There are a number of methods to inhibit cytokines, cellular receptors, and pathways of signal transduction that have been used thus far and are in development (Fig. 1). These have included monoclonal antibodies and soluble receptors to inhibit cytokines, and receptor antagonists, but now also include small molecules that directly interfere with signal transduction pathways and enzymes that convert cytokines from an inactive to an active form. Other methods of interrupting pathways are also under exploration, and new methods to inhibit existing targets are now in the final stages of development.

[FIGURE 1 OMITTED]

TNF Antagonists

Three TNF antagonists are currently approved for the treatment of RA: a fully human monoclonal antibody, adalimumab (ADA); the TNF receptor (p75):FcIgG construct, etanercept (ETN); and the chimeric monoclonal antibody, infliximab (IFX). ADA, ETN, and IFX have similar efficacy demonstrated across a number of clinical trials at all stages of disease. The safety and potential toxicities of these agents have been well described and recognized, with more than 12 years of human treatment experience in RA and other diseases. (1) The major differences in the available compounds have been their methods of delivery and frequency of administration. Two new compounds that also inhibit TNF are presently in the late stages of clinical development, certolizumab pegol (CZP) and golimumab (GLM).

Certolizumab pegol, previously known as CDP870, is a novel construct composed of the Fab' antigen binding domain of a humanized monoclonal anti-TNF antibody, site-specifically bound to two 20-kDa molecules of polyethylene glycol (PEG) that do not interfere with TNF binding properties. PEG is a bulky hydrophilic inert molecule that increases the pharmacokinetic half-life. Another PEG TNF antagonist, pegsunercept [TNFRII (p55)-PEG], was previously developed and proved effective in early RA clinical trials. PEG molecules have also been developed for multiple sclerosis (PEG-Interferon) with a long track record in this disease. Though CZP binds to TNF, it has several properties that are distinct from monoclonal antibodies and soluble receptors. Because the molecule does not have an Fc portion, it does not form immune complexes with TNF, does not activate complement, or initiate complement-dependent cell lysis or antibody-dependent cytotoxicity in vitro, or kill cells with membrane-bound TNF.

Three recent studies in RA were presented at EULAR (European League against Rheumatology) and ACR (American College of Rheumatology) in 2007 using CZP, a monotherapy study (2) in comparison to true placebo and two studies using CZP RAPID-I (3,4) and RAPID-II (5) in combination with methotrexate (MTX) in MTX-inadequate responders. The first is a 24-week monotherapy study of CZP, 400 mg administered subcutaneously every 4 weeks, compared to placebo. (2) In this study, all background DMARDs (including MTX) were discontinued. ACR20 responses were achieved by 46% of patients receiving CZP versus 9% of placebo; ACR50 by 23% with CZP versus 4% placebo; and ACR70 by 6% with CZP versus 0% placebo. In two studies of CZP with MTX, RAPID 1, (3,4) and RAPID 2, (5) RA patients were randomized 2:1 to drug versus placebo, all on background MTX. One group received CZP, 400 mg every 2 weeks. The second group received CZP, 400 mg every 2 weeks for 4 weeks, with dose reduction to 200 mg every 2 weeks. The differences between RAPID 1 and 2 were: numbers of subjects (982 in RAPID1, 619 in RAPID 2); drug formulations (RAPID 1 lyophilized, RAPID 2 liquid). While primary endpoints were slightly different, the efficacy data at 24 weeks was remarkably similar (Table 1). It is notable that the placebo responses in both studies were quite low. Six-month radiographic outcomes demonstrated a reduction in both erosions and overall radiographic progression with both doses of CZP. (4,6)

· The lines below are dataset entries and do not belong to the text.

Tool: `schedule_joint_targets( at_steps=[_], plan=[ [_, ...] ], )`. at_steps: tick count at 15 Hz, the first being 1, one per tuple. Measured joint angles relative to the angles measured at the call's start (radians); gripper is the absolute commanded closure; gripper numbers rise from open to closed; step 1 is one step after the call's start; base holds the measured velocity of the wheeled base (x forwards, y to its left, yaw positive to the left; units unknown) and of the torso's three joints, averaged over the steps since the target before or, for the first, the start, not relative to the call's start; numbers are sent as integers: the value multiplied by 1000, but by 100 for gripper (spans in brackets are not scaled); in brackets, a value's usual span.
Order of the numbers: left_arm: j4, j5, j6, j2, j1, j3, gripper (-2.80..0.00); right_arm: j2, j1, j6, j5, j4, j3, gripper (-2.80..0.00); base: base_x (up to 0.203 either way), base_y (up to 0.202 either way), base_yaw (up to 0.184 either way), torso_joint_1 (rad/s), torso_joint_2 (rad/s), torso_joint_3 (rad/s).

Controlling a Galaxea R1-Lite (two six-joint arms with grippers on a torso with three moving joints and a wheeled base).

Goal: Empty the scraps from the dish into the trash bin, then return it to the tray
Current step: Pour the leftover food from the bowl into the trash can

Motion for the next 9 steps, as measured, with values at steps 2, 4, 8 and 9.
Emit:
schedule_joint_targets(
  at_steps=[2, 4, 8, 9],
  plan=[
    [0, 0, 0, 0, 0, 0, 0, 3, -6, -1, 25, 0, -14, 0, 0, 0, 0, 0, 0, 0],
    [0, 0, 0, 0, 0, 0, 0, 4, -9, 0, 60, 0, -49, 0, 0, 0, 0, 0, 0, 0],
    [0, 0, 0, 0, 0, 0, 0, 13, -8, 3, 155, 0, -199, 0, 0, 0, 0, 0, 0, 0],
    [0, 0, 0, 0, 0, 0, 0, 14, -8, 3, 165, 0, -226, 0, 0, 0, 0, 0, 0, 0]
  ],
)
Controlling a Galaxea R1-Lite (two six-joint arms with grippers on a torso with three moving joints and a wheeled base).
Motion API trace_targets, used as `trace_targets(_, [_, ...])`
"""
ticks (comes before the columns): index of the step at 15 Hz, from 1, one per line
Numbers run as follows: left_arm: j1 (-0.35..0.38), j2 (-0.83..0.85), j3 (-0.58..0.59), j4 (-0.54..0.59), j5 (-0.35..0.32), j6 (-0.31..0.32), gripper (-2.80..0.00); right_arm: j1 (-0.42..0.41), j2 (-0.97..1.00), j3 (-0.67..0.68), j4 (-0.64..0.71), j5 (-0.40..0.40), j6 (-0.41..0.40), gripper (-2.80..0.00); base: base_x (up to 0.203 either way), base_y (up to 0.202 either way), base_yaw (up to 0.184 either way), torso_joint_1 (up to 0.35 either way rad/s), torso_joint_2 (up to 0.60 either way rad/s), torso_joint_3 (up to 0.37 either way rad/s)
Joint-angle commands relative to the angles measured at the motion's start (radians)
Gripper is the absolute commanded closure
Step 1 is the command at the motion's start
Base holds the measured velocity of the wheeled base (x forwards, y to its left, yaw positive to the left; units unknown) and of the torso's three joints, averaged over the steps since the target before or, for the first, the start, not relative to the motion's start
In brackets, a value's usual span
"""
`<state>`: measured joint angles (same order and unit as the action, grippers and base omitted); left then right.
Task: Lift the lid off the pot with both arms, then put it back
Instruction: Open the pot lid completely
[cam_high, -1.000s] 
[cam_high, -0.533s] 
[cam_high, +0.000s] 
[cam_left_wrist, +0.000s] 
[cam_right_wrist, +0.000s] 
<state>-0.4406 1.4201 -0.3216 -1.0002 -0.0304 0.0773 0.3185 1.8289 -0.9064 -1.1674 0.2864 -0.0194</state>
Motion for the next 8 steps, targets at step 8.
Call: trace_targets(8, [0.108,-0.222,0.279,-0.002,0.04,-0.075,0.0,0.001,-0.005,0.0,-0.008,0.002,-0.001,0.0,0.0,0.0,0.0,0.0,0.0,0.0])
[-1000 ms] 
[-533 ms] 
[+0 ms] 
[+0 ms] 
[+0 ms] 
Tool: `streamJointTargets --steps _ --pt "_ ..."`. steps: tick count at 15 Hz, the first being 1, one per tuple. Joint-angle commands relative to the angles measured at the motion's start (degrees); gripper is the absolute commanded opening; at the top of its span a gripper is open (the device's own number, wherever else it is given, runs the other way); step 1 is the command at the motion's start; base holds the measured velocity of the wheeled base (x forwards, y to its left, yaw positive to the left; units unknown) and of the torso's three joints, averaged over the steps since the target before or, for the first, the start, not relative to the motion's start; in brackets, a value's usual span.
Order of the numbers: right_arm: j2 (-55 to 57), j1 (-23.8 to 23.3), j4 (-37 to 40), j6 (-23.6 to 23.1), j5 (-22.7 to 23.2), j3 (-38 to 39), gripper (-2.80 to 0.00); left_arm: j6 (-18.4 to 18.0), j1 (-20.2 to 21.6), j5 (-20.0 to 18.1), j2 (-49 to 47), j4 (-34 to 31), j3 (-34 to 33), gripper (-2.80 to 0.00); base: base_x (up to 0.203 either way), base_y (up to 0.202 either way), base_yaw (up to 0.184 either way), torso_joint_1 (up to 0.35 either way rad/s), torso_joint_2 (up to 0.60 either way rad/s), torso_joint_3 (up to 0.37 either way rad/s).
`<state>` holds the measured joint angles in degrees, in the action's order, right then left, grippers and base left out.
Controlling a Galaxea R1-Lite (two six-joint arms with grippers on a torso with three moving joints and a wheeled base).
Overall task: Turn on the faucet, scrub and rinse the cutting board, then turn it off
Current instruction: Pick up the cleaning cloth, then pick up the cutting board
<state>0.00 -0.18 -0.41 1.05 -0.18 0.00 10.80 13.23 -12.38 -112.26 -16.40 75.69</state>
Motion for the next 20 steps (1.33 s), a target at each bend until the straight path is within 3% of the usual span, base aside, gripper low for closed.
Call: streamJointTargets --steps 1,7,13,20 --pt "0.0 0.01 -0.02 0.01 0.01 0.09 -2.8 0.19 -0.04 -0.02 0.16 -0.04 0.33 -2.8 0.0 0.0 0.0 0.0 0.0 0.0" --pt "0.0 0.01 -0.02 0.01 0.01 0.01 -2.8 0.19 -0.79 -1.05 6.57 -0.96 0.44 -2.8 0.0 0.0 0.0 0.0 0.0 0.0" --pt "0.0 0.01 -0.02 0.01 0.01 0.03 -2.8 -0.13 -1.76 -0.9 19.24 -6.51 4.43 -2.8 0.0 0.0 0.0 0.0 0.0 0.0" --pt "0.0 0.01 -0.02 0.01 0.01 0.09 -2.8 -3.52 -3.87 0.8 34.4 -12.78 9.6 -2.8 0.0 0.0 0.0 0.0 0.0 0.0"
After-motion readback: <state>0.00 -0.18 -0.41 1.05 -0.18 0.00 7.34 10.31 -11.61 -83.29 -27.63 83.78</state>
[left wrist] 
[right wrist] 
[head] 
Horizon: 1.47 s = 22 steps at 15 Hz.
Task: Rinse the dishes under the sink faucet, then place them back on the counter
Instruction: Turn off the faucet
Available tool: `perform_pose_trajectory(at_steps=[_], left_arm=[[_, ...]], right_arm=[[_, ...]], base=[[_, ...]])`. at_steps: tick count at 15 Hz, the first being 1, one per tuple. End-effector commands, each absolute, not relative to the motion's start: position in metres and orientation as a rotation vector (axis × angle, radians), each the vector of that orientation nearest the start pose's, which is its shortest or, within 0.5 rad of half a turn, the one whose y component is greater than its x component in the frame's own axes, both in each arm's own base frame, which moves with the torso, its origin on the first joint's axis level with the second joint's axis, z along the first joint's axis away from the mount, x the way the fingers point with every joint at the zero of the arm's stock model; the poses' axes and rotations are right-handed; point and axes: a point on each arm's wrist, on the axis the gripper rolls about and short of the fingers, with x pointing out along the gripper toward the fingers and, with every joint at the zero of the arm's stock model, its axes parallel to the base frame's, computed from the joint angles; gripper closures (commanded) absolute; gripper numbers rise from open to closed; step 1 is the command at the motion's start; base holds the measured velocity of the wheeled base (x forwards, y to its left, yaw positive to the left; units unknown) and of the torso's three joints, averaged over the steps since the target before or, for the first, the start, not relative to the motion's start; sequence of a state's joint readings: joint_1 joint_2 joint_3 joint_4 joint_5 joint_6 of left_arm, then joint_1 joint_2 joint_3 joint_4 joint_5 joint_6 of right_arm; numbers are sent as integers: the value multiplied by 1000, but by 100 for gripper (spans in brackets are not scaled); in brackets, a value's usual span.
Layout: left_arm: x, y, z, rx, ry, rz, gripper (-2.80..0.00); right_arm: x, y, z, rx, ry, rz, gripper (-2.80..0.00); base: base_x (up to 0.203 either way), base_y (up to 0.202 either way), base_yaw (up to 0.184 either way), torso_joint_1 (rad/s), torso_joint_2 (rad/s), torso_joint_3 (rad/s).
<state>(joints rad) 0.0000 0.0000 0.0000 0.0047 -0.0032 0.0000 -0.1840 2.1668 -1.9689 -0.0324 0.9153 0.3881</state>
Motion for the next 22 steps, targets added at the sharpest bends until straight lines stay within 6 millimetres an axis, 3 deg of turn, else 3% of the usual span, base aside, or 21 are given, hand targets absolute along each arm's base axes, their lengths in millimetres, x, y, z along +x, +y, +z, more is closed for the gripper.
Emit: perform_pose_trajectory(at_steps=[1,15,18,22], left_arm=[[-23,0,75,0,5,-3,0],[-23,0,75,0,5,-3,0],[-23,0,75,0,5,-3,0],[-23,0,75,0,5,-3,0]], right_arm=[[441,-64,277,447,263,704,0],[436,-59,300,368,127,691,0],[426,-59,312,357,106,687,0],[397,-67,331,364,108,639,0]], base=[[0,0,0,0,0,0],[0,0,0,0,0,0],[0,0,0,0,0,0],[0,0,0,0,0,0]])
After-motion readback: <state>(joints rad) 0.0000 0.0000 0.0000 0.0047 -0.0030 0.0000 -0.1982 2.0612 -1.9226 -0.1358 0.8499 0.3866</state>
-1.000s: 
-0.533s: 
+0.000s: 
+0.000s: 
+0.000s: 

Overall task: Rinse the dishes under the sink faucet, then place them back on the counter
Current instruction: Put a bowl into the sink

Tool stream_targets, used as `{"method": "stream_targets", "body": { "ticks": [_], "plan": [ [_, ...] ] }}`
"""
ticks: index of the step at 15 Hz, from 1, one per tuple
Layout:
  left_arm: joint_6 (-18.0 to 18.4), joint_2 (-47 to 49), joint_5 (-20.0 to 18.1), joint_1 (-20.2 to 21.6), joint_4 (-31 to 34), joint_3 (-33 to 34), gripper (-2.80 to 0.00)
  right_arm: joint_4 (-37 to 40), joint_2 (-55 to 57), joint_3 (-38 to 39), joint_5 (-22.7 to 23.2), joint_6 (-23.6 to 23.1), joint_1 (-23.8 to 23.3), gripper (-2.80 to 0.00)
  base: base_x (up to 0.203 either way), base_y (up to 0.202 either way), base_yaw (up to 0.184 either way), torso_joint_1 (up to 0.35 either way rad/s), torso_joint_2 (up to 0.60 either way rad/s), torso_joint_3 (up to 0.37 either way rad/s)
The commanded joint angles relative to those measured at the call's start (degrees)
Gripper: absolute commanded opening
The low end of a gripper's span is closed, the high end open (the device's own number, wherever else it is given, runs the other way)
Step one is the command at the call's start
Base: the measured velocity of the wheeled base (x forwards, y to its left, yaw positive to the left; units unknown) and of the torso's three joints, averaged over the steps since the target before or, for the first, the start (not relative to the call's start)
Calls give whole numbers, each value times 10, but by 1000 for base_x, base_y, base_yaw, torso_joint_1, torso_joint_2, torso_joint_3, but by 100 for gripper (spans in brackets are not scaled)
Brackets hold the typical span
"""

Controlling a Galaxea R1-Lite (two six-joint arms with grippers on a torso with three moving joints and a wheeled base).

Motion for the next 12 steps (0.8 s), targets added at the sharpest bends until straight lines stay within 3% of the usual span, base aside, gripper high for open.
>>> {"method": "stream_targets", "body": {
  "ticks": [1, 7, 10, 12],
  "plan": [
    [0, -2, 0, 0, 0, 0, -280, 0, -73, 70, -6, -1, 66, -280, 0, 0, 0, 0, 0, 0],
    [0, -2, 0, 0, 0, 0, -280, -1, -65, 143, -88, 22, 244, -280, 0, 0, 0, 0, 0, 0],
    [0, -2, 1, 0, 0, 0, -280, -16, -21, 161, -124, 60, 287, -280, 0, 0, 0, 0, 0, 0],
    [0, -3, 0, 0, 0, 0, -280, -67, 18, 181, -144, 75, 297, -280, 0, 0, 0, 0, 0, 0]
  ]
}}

In terms of safety, there was an increase in serious infections in the groups receiving CZP versus MTX alone. In both studies, cases of tuberculosis were seen, but using an agent that is not known to cause cell lysis, highlighting the importance of screening for latent tuberculosis regardless of the agent used.

Golimumab (GLM) is a fully human monoclonal antibody to TNF. This agent has been studied in RA, (7) psoriatic arthritis. (8) and ankylosing spondylitis. (9) The results from a Phase II study of GLM administered subcutaneously with background MTX have recently been published. (7) Patients were randomized for the first 16 weeks to the following for the primary endpoint determination: placebo, GLM 50 mg every 4 weeks; GLM 50 mg every 2 weeks; GLM 100 mg every 4 weeks; and GLM 100 mg every 2 weeks. At all doses and response levels, higher responses were seen with GLM (Fig. 2). After 16 weeks, patients on placebo received IFX, 3 mg/kg every 8 weeks. Patients on every 2-week injection of GLM had the frequency decreased to every 4 weeks, while patients on every 4 weeks were continued with this dose through 52 weeks. There were additional increases in ACR responses (ACR20/50/70) at the week 52 endpoint in all groups on active GLM.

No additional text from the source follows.